**Exercise description**:
Please write out, exactly, every line of the listing from its first line through the one that includes "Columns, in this".

**Provided information**:
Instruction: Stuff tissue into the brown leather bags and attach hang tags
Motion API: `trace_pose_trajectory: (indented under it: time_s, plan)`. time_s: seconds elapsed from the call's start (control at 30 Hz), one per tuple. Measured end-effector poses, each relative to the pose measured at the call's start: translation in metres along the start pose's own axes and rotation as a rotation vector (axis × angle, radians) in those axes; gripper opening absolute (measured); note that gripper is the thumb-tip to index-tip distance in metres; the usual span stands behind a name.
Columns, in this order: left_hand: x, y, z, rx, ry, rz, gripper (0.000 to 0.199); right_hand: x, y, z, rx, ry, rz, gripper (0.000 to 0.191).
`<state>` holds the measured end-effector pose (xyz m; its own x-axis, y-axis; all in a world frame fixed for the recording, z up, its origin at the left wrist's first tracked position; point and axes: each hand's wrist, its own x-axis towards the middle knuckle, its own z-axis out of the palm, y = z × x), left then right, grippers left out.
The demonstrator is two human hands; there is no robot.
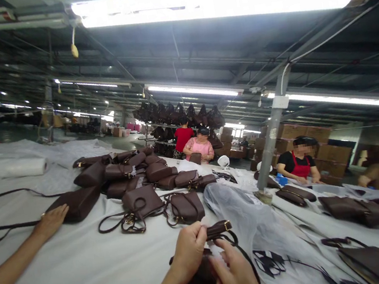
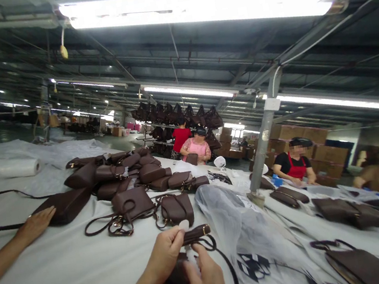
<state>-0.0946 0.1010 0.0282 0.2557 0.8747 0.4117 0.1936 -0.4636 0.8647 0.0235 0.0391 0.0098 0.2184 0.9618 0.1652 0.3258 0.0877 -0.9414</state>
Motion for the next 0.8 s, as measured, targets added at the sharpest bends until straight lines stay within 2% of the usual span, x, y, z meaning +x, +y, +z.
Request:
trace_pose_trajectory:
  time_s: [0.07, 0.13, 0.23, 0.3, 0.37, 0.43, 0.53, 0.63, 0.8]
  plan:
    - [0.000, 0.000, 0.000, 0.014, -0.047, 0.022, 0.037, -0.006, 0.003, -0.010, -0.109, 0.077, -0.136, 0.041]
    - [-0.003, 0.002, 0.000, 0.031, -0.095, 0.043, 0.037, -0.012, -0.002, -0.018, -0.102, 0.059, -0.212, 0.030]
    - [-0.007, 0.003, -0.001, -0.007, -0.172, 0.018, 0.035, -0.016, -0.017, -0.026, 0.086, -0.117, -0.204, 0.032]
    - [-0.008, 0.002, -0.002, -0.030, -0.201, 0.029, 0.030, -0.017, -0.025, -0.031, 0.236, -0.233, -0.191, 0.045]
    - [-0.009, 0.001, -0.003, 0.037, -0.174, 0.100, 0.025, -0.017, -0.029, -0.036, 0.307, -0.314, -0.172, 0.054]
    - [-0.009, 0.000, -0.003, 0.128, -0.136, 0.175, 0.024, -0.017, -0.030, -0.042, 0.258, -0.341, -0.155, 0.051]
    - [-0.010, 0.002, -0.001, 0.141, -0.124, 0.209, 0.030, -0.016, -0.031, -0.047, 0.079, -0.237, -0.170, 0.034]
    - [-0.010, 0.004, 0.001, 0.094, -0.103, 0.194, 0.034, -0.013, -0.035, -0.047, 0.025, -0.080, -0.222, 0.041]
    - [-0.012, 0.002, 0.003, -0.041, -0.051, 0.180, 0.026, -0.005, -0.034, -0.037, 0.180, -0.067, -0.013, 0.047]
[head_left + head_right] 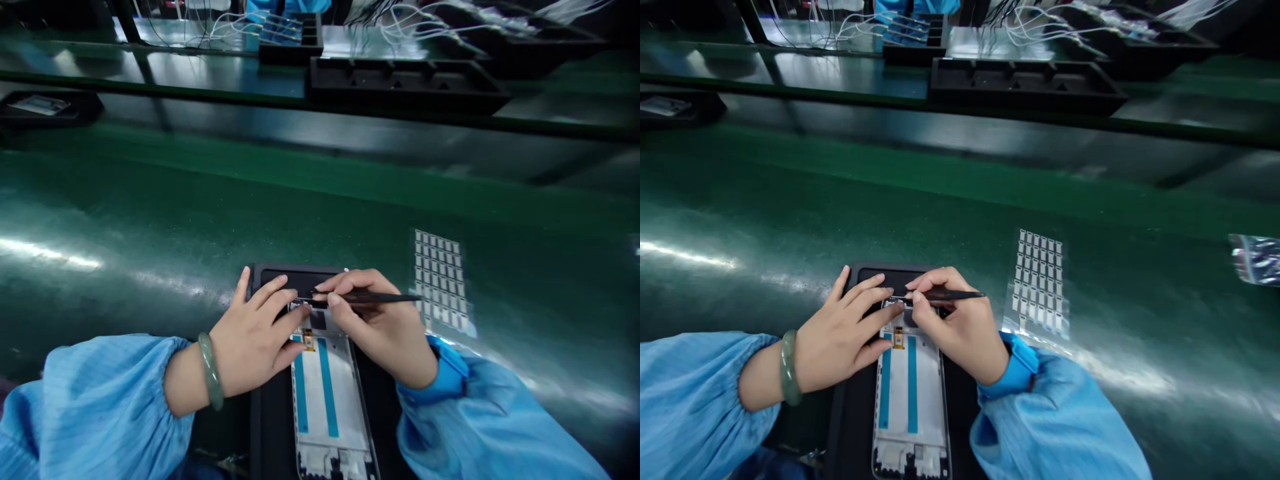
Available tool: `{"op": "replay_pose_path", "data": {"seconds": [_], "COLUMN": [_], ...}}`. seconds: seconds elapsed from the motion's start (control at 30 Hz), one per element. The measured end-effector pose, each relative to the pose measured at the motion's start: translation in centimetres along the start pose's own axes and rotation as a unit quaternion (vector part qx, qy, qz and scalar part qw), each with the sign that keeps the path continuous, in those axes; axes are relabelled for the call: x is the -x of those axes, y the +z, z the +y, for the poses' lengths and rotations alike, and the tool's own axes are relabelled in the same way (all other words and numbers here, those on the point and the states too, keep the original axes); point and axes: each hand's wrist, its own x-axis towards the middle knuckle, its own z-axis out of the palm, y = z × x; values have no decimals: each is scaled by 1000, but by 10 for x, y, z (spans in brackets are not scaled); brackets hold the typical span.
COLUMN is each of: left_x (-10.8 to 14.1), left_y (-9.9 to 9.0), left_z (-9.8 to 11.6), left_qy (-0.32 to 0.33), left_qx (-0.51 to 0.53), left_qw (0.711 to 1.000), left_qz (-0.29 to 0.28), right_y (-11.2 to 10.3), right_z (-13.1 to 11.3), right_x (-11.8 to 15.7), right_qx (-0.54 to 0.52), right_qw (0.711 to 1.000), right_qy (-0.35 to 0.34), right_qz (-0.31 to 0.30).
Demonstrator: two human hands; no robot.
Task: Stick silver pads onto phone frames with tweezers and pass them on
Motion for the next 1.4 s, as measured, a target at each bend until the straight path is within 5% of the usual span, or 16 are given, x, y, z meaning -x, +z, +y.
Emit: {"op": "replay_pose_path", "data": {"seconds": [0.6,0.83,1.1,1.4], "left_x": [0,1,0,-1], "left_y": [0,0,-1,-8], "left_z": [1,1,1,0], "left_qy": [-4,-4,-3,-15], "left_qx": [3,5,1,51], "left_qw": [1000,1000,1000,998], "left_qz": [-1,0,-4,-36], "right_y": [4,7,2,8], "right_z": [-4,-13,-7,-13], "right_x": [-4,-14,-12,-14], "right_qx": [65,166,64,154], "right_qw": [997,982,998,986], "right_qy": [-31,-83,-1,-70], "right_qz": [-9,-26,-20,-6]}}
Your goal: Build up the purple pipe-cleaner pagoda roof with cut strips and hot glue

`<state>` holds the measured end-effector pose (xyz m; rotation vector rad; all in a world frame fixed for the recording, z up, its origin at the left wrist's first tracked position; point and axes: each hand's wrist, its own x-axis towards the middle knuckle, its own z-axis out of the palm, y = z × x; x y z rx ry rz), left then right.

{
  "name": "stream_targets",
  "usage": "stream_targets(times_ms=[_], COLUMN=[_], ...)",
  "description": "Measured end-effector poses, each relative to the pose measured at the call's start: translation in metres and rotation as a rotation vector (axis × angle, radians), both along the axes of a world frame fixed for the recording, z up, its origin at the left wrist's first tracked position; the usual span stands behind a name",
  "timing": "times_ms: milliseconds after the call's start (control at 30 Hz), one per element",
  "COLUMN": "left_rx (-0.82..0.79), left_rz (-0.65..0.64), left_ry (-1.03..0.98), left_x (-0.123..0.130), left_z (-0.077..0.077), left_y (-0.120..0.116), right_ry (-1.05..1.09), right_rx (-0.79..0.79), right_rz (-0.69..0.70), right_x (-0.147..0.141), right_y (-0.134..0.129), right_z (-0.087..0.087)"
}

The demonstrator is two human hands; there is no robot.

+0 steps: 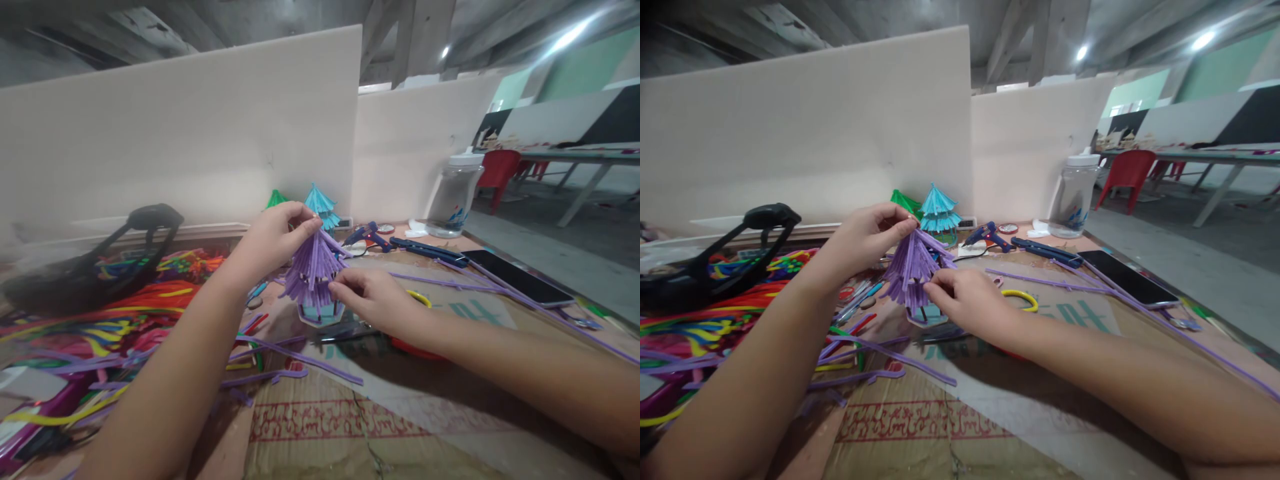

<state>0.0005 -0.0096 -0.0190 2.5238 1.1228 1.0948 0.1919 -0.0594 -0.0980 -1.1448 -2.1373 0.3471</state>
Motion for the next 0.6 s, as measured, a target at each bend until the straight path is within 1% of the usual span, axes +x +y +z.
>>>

**Answer to this exercise**:
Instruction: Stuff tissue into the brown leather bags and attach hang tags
Motion API: `trace_pose_trajectory: (indented under it: time_s, plan)`. time_s: seconds elapsed from the call's start (control at 30 Hz), one per tuple. Measured end-effector poses, each relative to the pose measured at the call's start: translation in metres along the start pose's own axes and rotation as a rotation vector (axis × angle, radians) in those axes; gripper opening absolute (measured); note that gripper is the thumb-tip to index-tip distance in metres; the usual span stands behind a name.
Columns, in this order: left_hand: x, y, z, rx, ry, rz, gripper (0.000 to 0.199); right_hand: x, y, z, rx, ry, rz, gripper (0.000 to 0.191).

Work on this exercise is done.